Records from a collection
○ ○ ○ ○
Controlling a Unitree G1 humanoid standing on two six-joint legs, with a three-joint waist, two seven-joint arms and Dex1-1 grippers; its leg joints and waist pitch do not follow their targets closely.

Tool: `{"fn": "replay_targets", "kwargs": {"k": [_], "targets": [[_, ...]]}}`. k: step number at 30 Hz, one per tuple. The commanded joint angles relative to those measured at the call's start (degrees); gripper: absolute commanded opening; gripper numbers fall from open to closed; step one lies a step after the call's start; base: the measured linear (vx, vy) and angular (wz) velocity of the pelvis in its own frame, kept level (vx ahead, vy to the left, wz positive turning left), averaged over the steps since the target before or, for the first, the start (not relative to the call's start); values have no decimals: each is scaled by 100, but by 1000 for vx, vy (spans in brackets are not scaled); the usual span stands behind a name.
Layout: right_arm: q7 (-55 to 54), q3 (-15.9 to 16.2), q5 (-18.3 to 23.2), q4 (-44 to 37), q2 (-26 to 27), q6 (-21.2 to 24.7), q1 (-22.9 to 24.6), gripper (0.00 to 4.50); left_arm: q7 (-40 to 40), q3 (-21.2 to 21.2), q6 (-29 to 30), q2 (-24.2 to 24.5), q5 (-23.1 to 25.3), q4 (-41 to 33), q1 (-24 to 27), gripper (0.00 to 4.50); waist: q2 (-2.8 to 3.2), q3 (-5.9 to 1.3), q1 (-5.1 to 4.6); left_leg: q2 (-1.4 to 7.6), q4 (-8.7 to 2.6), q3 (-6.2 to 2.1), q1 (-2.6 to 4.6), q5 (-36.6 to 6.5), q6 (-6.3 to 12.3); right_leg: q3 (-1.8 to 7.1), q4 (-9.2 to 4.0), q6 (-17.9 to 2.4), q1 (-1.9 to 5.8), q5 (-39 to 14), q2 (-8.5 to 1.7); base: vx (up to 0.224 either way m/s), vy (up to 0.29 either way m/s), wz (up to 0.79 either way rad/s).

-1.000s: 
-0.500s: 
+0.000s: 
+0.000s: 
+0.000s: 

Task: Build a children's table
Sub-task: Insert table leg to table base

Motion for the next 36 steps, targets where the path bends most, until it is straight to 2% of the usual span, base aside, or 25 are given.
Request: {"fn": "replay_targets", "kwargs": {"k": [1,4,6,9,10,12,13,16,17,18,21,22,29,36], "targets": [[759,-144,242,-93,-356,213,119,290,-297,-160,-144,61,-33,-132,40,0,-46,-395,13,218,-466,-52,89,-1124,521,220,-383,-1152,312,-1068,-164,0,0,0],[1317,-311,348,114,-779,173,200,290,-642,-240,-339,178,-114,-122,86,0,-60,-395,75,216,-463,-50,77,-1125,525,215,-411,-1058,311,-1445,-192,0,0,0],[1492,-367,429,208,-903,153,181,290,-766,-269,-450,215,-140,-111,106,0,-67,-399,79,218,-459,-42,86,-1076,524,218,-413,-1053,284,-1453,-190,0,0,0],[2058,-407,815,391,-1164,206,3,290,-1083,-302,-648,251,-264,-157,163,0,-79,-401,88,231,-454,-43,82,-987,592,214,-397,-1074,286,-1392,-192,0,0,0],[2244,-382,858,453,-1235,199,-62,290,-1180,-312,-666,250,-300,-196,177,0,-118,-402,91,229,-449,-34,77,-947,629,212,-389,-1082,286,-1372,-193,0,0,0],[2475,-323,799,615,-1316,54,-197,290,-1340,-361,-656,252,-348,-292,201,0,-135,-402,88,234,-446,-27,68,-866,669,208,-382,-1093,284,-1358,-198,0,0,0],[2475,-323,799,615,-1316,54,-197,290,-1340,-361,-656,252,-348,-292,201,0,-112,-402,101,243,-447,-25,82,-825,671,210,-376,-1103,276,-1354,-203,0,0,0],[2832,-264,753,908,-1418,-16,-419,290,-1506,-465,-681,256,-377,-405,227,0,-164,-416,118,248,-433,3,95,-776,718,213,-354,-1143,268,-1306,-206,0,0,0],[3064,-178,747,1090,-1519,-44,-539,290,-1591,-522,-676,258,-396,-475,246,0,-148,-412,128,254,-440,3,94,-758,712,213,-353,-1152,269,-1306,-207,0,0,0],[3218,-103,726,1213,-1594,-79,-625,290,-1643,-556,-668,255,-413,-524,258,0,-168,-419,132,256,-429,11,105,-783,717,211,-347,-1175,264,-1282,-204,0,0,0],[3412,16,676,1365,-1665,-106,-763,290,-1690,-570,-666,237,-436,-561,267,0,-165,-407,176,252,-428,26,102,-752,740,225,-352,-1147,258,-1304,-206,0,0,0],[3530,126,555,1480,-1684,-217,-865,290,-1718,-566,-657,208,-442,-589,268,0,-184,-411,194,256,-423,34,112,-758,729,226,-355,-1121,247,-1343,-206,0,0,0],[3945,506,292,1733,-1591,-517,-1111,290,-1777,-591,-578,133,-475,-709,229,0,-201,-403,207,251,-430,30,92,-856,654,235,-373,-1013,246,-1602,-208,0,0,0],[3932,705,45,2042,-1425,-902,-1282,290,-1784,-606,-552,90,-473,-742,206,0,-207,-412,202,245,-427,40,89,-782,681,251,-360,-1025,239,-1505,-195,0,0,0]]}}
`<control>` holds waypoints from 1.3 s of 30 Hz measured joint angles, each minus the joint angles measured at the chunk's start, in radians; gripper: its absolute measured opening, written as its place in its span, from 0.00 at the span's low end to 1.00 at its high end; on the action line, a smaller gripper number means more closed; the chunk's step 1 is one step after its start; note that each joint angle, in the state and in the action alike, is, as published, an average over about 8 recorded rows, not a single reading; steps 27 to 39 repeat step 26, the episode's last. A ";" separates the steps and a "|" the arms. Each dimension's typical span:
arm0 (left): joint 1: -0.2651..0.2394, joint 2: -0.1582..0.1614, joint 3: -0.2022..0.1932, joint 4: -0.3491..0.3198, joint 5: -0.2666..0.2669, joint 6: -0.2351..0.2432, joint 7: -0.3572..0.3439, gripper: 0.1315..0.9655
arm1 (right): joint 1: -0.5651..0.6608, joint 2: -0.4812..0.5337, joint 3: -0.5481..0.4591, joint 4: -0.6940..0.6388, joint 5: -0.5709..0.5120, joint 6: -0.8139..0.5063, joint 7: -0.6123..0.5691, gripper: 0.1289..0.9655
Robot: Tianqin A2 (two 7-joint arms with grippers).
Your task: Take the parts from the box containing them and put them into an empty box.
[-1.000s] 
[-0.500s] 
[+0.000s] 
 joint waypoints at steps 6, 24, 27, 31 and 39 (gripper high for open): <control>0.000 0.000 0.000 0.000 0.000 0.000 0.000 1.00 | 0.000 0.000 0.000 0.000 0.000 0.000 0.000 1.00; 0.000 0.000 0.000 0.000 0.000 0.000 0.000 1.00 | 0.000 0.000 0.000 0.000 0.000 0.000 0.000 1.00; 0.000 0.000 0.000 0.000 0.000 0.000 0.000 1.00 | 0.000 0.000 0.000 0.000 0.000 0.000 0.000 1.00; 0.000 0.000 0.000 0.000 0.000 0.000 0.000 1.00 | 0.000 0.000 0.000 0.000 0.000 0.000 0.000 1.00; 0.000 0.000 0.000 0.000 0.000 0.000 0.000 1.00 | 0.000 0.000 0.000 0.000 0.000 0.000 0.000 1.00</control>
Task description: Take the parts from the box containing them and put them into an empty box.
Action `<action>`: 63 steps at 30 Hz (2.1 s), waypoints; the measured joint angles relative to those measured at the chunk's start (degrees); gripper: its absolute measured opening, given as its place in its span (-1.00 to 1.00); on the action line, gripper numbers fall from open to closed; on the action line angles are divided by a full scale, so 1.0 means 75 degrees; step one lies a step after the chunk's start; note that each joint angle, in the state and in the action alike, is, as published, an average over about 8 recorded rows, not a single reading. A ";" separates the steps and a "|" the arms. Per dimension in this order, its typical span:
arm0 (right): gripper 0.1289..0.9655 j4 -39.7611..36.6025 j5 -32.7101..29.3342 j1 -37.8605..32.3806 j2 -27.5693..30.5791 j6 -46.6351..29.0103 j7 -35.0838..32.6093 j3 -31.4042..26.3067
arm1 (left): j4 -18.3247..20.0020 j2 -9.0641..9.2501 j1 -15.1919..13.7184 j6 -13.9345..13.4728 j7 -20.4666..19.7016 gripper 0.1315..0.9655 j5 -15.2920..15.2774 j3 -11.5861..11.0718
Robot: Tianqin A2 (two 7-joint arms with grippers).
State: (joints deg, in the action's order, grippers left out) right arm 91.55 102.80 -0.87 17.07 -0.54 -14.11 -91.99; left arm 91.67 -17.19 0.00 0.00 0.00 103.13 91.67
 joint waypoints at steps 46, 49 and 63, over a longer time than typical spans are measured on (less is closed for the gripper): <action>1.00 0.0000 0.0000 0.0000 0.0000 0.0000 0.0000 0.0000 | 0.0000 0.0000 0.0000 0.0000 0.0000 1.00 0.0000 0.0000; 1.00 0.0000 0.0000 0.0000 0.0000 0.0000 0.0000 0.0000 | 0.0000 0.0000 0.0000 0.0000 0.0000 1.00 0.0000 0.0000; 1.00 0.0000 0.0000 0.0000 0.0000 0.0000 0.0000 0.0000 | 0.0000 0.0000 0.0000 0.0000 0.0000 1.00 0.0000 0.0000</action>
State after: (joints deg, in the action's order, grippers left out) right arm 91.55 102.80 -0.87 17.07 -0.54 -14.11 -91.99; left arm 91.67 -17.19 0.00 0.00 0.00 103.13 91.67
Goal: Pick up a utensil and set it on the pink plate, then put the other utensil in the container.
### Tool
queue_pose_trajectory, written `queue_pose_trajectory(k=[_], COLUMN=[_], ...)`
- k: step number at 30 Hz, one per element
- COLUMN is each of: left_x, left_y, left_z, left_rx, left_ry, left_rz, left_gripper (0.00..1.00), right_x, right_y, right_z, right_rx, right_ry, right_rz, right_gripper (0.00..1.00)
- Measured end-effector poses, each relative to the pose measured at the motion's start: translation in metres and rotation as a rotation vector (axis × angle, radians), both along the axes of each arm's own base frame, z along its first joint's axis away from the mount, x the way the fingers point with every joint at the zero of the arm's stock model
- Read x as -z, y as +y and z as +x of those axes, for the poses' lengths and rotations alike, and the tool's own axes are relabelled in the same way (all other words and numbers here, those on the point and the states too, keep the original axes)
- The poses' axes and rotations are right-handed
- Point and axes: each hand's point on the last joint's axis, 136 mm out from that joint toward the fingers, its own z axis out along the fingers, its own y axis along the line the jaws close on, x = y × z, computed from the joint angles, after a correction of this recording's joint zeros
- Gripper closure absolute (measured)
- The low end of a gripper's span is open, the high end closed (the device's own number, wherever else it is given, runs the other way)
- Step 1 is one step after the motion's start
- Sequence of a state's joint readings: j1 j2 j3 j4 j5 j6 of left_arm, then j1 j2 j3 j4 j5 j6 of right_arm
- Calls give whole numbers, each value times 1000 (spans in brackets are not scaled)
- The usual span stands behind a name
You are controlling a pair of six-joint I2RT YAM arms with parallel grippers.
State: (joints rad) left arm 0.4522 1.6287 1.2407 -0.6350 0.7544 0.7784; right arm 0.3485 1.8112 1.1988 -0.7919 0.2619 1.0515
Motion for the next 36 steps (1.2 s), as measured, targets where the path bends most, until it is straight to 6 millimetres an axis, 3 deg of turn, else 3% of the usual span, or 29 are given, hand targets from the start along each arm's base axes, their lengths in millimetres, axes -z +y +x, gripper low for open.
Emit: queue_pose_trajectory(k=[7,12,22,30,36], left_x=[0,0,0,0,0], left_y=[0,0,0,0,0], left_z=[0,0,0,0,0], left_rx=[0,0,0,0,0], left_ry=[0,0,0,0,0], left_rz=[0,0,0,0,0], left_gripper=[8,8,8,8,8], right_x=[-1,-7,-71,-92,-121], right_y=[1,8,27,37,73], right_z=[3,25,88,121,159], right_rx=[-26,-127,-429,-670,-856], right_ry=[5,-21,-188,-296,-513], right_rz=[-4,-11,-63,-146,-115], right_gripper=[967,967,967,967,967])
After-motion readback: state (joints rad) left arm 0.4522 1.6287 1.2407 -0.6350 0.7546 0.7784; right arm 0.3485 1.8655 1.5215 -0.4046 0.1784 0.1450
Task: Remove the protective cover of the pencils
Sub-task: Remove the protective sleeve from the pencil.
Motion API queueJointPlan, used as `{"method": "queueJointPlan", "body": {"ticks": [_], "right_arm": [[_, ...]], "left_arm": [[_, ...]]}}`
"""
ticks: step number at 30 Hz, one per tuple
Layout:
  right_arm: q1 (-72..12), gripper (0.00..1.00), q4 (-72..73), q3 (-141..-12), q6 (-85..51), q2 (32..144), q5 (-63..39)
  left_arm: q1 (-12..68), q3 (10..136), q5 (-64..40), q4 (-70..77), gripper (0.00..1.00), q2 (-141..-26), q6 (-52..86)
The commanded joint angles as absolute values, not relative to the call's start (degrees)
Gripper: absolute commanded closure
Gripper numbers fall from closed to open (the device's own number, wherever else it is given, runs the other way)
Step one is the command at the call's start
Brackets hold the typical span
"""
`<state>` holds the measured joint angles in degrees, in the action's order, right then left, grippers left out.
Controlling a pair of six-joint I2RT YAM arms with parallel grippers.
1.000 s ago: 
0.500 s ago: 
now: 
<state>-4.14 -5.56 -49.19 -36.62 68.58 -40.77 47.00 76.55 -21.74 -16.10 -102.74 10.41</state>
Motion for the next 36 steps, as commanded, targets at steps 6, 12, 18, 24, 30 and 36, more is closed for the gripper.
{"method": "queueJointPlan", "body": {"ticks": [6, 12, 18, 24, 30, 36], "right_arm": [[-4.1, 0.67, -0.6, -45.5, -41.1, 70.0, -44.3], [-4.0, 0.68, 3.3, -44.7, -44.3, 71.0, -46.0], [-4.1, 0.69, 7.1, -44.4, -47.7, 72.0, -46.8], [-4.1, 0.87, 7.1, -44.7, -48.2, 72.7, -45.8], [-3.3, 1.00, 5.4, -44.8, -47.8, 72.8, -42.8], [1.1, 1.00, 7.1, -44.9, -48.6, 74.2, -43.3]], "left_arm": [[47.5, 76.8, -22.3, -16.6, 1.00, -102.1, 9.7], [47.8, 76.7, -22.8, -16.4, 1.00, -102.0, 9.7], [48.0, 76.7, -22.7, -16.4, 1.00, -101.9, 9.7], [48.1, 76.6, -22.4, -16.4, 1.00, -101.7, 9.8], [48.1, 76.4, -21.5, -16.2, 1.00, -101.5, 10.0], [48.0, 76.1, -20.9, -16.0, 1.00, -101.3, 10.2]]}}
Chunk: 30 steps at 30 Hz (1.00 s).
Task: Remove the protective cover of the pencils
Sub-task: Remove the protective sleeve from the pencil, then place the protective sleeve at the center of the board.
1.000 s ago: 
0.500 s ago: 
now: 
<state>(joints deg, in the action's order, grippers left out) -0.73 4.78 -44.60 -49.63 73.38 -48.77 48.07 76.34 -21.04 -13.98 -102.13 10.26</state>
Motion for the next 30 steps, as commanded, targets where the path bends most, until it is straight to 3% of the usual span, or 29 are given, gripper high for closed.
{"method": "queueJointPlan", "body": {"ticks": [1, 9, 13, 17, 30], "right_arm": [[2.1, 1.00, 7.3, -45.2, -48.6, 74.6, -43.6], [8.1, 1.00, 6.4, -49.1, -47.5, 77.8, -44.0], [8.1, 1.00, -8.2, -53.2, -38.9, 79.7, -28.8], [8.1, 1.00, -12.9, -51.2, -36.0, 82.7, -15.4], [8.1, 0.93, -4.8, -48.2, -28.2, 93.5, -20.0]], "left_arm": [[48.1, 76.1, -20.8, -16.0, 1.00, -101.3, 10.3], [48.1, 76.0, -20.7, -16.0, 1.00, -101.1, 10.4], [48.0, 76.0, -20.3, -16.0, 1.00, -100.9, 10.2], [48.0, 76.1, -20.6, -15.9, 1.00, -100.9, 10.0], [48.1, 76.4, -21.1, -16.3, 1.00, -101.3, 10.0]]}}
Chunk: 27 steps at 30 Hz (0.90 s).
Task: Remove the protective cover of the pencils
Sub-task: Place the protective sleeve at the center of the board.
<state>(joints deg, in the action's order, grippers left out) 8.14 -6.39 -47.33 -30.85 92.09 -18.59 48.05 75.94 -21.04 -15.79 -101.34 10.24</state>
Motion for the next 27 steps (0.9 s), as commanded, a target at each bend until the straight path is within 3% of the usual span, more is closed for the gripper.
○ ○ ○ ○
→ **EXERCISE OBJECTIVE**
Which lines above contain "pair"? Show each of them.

→ **TASK OUTPUT**
You are controlling a pair of six-joint I2RT YAM arms with parallel grippers.
Controlling a pair of six-joint I2RT YAM arms with parallel grippers.

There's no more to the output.